┏━━

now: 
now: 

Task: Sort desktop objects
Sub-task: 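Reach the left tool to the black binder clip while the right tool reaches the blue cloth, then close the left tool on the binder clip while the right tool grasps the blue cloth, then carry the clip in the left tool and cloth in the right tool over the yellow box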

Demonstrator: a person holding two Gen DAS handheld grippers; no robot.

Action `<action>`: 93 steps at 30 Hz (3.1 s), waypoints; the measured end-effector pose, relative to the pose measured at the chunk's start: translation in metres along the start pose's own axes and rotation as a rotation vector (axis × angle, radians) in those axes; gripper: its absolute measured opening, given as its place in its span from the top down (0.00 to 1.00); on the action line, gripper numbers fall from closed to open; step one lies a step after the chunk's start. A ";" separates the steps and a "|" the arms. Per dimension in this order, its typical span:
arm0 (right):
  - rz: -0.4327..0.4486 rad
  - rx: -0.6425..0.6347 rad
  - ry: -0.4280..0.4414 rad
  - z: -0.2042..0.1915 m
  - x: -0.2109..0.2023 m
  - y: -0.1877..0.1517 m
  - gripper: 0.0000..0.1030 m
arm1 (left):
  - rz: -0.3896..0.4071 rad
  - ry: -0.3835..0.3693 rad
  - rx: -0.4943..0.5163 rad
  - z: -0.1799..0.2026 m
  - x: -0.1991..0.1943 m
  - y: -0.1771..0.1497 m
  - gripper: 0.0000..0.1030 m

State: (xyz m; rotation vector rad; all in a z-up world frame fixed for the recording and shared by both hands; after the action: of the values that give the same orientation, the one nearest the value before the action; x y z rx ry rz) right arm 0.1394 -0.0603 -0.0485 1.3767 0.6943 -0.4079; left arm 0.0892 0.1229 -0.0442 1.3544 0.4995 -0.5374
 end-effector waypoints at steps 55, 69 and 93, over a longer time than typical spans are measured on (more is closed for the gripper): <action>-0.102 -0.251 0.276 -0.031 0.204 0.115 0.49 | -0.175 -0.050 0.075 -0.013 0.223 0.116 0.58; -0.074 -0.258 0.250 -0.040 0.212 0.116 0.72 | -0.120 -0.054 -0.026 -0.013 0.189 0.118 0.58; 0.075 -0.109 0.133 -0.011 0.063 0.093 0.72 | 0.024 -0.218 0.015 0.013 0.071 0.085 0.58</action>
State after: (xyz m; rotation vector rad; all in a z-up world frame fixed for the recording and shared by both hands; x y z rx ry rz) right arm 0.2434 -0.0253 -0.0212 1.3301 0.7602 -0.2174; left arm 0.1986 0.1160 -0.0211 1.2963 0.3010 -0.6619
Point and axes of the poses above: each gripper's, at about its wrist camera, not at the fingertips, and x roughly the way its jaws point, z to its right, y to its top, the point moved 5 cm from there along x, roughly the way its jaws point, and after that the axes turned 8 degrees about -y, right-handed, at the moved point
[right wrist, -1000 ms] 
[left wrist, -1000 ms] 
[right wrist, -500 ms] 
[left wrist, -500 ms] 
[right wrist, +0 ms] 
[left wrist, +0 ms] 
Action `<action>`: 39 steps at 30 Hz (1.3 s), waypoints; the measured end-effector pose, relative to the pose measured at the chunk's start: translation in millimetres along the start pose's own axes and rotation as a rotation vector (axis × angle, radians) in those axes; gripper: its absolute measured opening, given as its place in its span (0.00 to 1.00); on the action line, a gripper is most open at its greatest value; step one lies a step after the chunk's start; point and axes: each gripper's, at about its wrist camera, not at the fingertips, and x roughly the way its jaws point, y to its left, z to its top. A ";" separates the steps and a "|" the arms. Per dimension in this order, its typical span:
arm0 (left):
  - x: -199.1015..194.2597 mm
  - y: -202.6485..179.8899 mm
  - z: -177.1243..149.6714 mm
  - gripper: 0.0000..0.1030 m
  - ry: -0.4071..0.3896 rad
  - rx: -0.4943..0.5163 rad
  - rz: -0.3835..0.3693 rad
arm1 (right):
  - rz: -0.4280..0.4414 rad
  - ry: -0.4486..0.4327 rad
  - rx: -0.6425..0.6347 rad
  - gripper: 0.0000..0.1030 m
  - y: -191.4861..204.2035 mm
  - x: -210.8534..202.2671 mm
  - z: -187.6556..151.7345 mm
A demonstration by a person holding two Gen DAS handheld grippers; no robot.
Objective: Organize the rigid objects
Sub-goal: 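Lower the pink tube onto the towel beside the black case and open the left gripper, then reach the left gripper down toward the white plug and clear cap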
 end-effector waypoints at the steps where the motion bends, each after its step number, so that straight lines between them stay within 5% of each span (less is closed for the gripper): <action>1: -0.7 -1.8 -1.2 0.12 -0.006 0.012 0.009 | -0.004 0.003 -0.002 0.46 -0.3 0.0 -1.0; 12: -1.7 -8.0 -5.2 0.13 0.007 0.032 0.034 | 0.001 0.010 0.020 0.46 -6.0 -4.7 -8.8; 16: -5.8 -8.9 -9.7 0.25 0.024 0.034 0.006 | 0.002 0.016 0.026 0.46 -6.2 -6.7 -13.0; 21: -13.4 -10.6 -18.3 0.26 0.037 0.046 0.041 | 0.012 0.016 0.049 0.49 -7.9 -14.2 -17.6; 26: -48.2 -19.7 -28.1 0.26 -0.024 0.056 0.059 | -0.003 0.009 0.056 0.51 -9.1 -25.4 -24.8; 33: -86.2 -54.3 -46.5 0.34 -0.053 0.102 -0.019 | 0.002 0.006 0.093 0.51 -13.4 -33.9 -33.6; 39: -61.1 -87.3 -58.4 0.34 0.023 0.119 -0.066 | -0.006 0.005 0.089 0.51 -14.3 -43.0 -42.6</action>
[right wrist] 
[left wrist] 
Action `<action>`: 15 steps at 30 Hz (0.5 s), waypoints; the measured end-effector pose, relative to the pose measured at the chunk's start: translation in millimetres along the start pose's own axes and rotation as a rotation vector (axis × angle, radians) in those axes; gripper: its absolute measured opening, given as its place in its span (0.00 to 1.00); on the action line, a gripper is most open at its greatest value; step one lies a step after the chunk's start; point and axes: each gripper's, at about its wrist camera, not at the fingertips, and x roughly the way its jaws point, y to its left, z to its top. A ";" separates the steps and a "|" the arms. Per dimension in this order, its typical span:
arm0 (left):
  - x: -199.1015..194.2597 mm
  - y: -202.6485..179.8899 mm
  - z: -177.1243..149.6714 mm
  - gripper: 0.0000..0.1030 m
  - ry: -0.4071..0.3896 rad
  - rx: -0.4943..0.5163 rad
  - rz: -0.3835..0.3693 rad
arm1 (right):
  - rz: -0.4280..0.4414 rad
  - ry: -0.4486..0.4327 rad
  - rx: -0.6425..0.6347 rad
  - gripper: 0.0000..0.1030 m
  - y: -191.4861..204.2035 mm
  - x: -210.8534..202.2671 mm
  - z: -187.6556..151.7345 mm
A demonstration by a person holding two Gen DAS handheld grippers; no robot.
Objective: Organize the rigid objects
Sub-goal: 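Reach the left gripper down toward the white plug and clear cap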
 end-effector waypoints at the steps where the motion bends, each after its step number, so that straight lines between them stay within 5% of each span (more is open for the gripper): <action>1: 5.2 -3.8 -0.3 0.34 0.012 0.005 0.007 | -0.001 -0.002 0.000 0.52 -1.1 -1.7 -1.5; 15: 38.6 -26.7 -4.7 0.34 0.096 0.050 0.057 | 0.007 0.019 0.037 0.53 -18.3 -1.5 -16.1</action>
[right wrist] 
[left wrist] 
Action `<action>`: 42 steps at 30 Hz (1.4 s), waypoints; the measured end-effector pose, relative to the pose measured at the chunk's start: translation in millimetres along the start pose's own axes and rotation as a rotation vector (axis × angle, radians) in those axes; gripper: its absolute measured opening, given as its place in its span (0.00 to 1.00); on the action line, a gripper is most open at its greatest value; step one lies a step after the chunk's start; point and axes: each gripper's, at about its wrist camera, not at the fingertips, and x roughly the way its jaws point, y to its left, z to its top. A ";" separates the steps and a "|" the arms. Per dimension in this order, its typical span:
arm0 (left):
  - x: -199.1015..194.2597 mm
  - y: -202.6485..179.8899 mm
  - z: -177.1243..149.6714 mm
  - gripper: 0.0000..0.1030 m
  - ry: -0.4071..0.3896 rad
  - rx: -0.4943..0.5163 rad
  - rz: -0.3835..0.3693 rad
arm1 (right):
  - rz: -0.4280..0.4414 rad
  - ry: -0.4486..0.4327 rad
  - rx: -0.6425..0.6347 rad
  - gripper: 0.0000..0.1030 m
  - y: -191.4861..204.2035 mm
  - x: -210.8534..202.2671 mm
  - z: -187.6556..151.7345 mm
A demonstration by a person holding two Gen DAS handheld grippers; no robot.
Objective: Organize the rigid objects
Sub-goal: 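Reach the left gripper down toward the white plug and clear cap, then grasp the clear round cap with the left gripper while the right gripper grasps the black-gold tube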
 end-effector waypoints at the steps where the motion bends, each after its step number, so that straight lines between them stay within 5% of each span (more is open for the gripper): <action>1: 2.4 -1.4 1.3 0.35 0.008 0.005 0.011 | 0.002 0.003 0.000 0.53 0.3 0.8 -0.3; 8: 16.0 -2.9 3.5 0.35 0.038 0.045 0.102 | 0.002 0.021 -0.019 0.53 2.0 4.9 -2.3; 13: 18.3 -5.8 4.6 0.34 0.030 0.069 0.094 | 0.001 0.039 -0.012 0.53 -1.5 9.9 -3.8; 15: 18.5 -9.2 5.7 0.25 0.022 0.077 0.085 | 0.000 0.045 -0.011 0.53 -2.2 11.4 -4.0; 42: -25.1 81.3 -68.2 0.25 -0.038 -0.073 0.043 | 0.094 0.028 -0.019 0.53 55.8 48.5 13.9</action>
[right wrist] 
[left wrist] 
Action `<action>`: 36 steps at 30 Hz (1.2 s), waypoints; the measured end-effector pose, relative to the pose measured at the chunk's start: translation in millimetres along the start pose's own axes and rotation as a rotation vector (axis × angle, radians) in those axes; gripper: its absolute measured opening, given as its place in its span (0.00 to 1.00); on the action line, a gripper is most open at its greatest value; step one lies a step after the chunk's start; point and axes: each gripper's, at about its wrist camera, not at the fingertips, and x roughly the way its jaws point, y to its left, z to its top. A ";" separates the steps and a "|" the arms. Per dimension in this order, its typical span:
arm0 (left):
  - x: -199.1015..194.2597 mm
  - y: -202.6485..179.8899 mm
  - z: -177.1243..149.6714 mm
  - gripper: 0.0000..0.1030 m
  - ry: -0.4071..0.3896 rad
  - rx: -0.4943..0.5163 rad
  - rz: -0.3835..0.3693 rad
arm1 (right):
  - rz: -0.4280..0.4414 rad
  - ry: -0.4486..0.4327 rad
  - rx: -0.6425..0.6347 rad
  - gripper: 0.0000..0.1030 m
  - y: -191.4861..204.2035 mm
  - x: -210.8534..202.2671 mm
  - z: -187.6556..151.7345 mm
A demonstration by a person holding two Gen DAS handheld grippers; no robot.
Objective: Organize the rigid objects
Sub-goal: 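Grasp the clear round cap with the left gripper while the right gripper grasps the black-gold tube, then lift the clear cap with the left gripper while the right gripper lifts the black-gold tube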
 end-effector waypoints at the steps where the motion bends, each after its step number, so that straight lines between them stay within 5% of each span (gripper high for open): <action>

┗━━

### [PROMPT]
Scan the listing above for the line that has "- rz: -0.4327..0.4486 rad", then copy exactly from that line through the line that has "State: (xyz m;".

### [WRITTEN RESPONSE]
  - rz: -0.4327..0.4486 rad
  - rx: -0.6425..0.6347 rad
  - ry: -0.4280..0.4414 rad
  - z: -0.2042..0.1915 m
  - x: -0.2109..0.2023 m
  - y: -0.1877..0.1517 m
  - gripper: 0.0000..0.1030 m
arm1 (left):
  - rz: -0.3896..0.4071 rad
  - ry: -0.3835..0.3693 rad
  - rx: -0.4943..0.5163 rad
  - z: -0.1799..0.2026 m
  - x: -0.1991..0.1943 m
  - y: -0.1771..0.1497 m
  - gripper: 0.0000..0.1030 m

State: (xyz m; rotation vector rad; all in a z-up world frame fixed for the recording and shared by both hands; after the action: of the values that give the same orientation, the one nearest the value before the action; x y z rx ry rz) right arm 0.1394 -0.0603 -0.0485 1.3767 0.6943 -0.4079; left arm 0.0892 0.1229 -0.0442 1.3544 0.4995 -0.5374

A complete answer has now been given.